Un jour de sabbat, Jésus était entré chez un chef des pharisiens pour y prendre son repas, et on l'observait. Justement, un homme atteint d'hydropisie était là devant lui. Jésus s'adressa aux docteurs de la Loi et aux pharisiens pour leur demander: «Est-il permis, oui ou non, de faire une guérison le jour du sabbat?». Ils gardèrent le silence. Jésus saisit alors le malade, le guérit et le renvoya. Puis il leur dit: «Si l'un de vous a son fils ou son bœuf qui tombe dans un puits, ne va-t-il pas l'en retirer aussitôt, le jour même du sabbat?». Et ils furent incapables de trouver une réponse.

 

L’Application

 

Nous sommes encore une fois ré-confinés et ça nous fait mal. Nous perdons nos libertés personnelles, pour la liberté commune. L’histoire de Nice et Avignon, ajoutent encore l’huile dans le feu qui continue à nous bruler. Certes, les nouvelles ne sont pas les bonnes.

 

En ce jour de crise, Jésus nous invite à voir le monde, comme une seule famille, tous comme nos frères et sœurs, et nous habiller avec un tel comportement, qui peut nous aider à nous en sortir le plus vite possible. Chacune et chacun est invité à prendre soins de nous tous, en agissant d’une manière responsable. Ce n’est plus une simple soumission à l’autorité civile, mais une responsabilité commune et engagée.

 

Bien, la question est simple. Si ton frère ou sa sœur que tu aimes, est tombé malade, quel sera ton comportement ? Et comment tu vas les aider ? Vas-tu garder encore silence ?

 

«Est-il permis, oui ou non, de faire une guérison le jour du sabbat?»

Abbé Antoni CAROL i Hostench

(Sant Cugat del Vallès, Barcelona, Espagne)

Aujourd'hui, prêtons attention à la question pénétrante que Jésus pose aux pharisiens: «Est-il permis, oui ou non, de faire une guérison le jour du sabbat?» (Lc 14,3), et à l'observation significative que fait saint Luc: «Ils gardèrent le silence» (Lc 14,4).
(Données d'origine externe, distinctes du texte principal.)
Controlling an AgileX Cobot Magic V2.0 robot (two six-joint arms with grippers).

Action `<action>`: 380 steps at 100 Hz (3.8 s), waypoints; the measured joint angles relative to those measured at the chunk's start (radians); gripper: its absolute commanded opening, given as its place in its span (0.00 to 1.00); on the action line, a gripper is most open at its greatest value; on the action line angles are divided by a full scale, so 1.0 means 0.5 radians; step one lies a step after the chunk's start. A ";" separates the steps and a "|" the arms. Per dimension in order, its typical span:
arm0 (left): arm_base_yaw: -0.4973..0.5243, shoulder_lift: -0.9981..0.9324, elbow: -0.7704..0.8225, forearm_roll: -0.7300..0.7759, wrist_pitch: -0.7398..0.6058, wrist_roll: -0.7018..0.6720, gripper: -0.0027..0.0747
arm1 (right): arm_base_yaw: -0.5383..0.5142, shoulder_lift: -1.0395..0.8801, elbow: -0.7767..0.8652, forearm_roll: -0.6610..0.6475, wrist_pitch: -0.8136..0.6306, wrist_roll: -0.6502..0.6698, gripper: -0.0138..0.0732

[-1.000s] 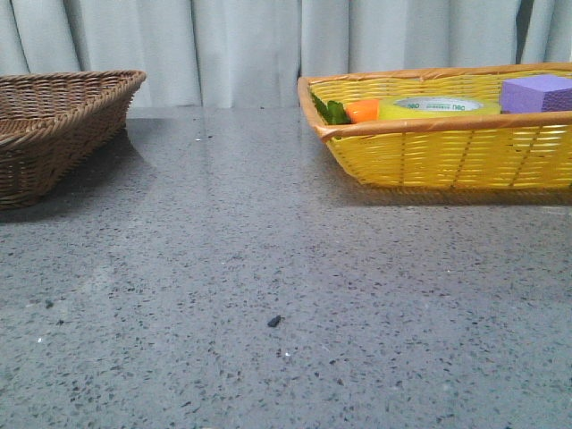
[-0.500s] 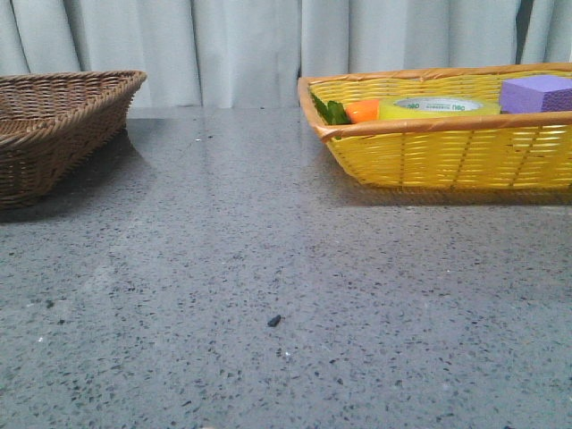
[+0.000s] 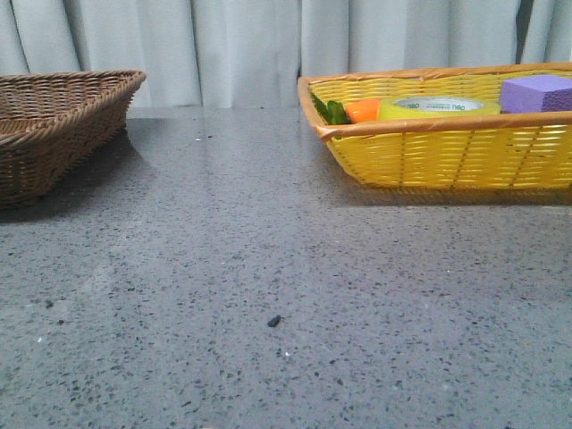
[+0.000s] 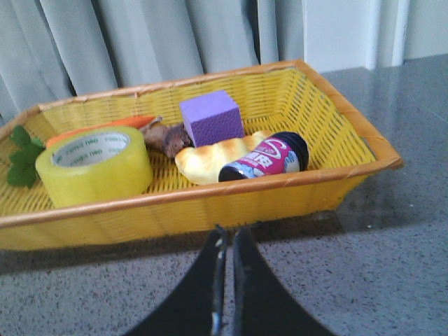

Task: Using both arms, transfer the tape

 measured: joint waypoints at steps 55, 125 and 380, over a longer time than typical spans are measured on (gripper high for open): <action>0.000 0.410 -0.416 0.000 0.267 0.000 0.19 | 0.337 1.217 -1.092 0.000 0.629 -0.121 0.44; 0.000 0.433 -0.419 0.000 0.271 0.000 0.19 | 0.856 2.794 -2.243 0.004 0.817 -0.121 0.60; 0.000 0.433 -0.419 0.000 0.271 0.000 0.18 | 1.750 3.915 -3.564 0.099 1.681 -0.296 0.10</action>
Ils sont nombreux les épisodes où le Seigneur reproche aux pharisiens leur hypocrisie. Dieu fait un effort remarquable pour nous montrer à quel point lui déplait ce péché –la fausse apparence, la tromperie vaniteuse– qui se situe aux antipodes de l'éloge du Christ à Nathanaël: «Voici un véritable israélite, un homme qui est sans détour» (Jn 1,47). Dieu aime la simplicité du cœur, la droiture d'esprit et rejette au contraire énergiquement la complication, le regard trouble, la duplicité, l'hypocrisie.
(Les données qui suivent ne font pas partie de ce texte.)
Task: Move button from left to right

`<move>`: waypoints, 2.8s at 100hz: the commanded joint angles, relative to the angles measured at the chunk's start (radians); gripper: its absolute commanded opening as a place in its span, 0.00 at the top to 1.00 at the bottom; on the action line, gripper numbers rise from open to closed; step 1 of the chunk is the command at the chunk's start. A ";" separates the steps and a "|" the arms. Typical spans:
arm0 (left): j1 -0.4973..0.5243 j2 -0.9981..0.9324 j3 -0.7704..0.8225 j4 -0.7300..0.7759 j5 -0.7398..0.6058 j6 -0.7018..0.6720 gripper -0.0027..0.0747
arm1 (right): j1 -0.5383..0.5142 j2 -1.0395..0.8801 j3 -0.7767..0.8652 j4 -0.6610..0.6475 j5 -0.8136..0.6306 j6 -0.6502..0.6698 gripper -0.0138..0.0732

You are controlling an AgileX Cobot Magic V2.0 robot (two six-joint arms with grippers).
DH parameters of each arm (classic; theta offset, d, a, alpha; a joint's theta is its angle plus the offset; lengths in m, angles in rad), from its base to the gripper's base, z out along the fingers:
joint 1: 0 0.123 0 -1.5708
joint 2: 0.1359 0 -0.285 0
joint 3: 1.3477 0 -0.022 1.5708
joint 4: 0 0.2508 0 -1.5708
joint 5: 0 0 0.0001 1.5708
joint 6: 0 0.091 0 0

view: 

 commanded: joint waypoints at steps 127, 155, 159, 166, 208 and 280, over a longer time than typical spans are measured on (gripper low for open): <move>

La réponse silencieuse des pharisiens à la question du Seigneur démontre au fond leur mauvaise conscience. Devant eux gisait un malade qui cherchait à être guéri par Jésus. L'accomplissement de la Loi juive –sa lettre, non son esprit– et l'orgueilleuse présomption de leur conduite irréprochable, les portent à se scandaliser de l'attitude du Christ qui, poussé par son cœur miséricordieux, ne se laisse pas lier par le formalisme d'une loi, et veut guérir le malade.
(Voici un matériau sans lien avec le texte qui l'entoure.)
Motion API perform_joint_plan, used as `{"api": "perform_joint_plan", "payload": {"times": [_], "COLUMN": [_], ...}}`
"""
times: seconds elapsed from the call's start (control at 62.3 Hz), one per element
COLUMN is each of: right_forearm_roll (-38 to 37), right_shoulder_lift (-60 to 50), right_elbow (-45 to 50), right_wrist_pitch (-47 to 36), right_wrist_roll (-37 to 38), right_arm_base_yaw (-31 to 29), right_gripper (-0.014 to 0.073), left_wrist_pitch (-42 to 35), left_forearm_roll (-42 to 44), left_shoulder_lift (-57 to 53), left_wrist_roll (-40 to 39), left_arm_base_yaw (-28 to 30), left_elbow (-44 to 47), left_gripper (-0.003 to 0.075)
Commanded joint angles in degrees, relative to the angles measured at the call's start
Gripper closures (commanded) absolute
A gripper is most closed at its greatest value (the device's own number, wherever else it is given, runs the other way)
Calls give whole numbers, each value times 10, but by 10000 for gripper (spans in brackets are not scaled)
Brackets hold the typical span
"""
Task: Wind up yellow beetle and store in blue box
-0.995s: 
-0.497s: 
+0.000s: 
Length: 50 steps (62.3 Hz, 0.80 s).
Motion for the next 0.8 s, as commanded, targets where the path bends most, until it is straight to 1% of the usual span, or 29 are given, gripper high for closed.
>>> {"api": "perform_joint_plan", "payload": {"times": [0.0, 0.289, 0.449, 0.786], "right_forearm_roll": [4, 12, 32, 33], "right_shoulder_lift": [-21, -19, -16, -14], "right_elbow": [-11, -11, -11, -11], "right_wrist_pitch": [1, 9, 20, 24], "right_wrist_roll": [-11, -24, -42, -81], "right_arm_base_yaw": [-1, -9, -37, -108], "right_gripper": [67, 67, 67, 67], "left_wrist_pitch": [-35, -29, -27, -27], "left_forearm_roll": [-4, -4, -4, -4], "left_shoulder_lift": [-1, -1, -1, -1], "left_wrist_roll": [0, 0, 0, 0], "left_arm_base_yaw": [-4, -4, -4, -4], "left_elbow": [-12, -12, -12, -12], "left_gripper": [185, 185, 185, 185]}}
Les pharisiens se rendent compte de ce que leur conduite hypocrite n'est pas justifiée et voilà pourquoi ils se taisent. De ce passage découle une leçon bien claire: la nécessité de comprendre que la sainteté consiste à suivre le Christ –jusqu'à nous énamourer totalement de Lui– et non dans le froid accomplissement légal de quelques préceptes. Les commandements sont saints parce qu'ils proviennent directement de la Sagesse infinie de Dieu, mais il est possible de les vivre de façon légaliste et vide, et il en résulte alors cette incongruité –authentique sarcasme– de prétendre chercher Dieu pour finir par nous suivre nous-mêmes.

Laissons régner dans nos vies la délicieuse simplicité de la Vierge Marie.